While the AI world obsesses over massive models and cloud-scale infrastructure, a quieter revolution is unfolding in your pocket. Valerii Popov, a senior software engineer at WhatsApp, is part of a small but impactful group making AI smarter, faster, and entirely local.

With over a decade of experience across mobile platforms, from early Android work to leading machine learning deployment at scale, Valerii has helped shape everything from encrypted messaging to intelligent voice features. At WhatsApp, his focus is bringing cutting-edge intelligence directly to users’ devices, without sacrificing privacy, speed, or battery life.

We sat down with Valerii to talk about what’s working in on-device AI today, what’s still hard, and where the next wave of innovation will hit.

What’s been the biggest on-device AI win for messaging recently?
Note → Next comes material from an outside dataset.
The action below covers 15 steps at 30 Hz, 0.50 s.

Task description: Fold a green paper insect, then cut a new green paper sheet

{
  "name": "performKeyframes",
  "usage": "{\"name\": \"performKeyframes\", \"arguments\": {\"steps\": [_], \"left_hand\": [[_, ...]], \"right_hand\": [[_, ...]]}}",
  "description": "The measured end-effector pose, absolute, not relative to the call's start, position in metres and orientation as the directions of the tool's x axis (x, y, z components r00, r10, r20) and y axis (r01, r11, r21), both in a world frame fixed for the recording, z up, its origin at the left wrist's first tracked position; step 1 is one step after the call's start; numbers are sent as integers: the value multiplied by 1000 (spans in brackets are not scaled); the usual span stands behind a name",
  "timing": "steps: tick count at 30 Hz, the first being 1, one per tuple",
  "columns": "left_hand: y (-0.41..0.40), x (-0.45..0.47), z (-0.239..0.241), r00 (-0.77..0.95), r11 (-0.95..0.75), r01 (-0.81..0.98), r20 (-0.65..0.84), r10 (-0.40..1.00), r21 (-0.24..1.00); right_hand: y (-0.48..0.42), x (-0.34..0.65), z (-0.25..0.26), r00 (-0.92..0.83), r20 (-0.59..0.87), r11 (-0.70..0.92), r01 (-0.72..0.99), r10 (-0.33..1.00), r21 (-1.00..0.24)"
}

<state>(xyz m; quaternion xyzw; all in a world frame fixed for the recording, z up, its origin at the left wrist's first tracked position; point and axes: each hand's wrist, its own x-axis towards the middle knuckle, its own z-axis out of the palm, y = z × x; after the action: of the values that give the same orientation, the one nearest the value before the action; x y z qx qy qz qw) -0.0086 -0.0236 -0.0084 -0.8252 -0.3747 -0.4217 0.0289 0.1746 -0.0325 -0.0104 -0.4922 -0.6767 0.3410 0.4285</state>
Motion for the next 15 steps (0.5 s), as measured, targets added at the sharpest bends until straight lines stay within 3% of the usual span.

“Early wins that really landed with users were on-device translation—both text and voice—and voice-note summarization. Especially in global markets, this is a game changer. Imagine receiving a voice message in a language you don’t speak and getting a concise summary, instantly and offline.”

That’s not all. Valerii points to under-the-hood AI features like local ranking of messages, filtering low-value business content, and even context-aware smart replies. These aren’t flashy, but they work—fast, private, and without pinging a server.

“These features keep latency low, work offline, and avoid sending sensitive content to servers. That’s a trifecta of user value in messaging.”

How do you decide what runs locally versus in the cloud?

It’s a balancing act between privacy, latency, and resource cost.

“If it touches user content and we don’t have clear consent, it stays on-device. Full stop.”

Valerii often starts with a server-based model to test feasibility, then moves components on-device when privacy or real-time performance demands it. For example:

Offline needs? Device wins.
Battery-intensive task? Push it server-side.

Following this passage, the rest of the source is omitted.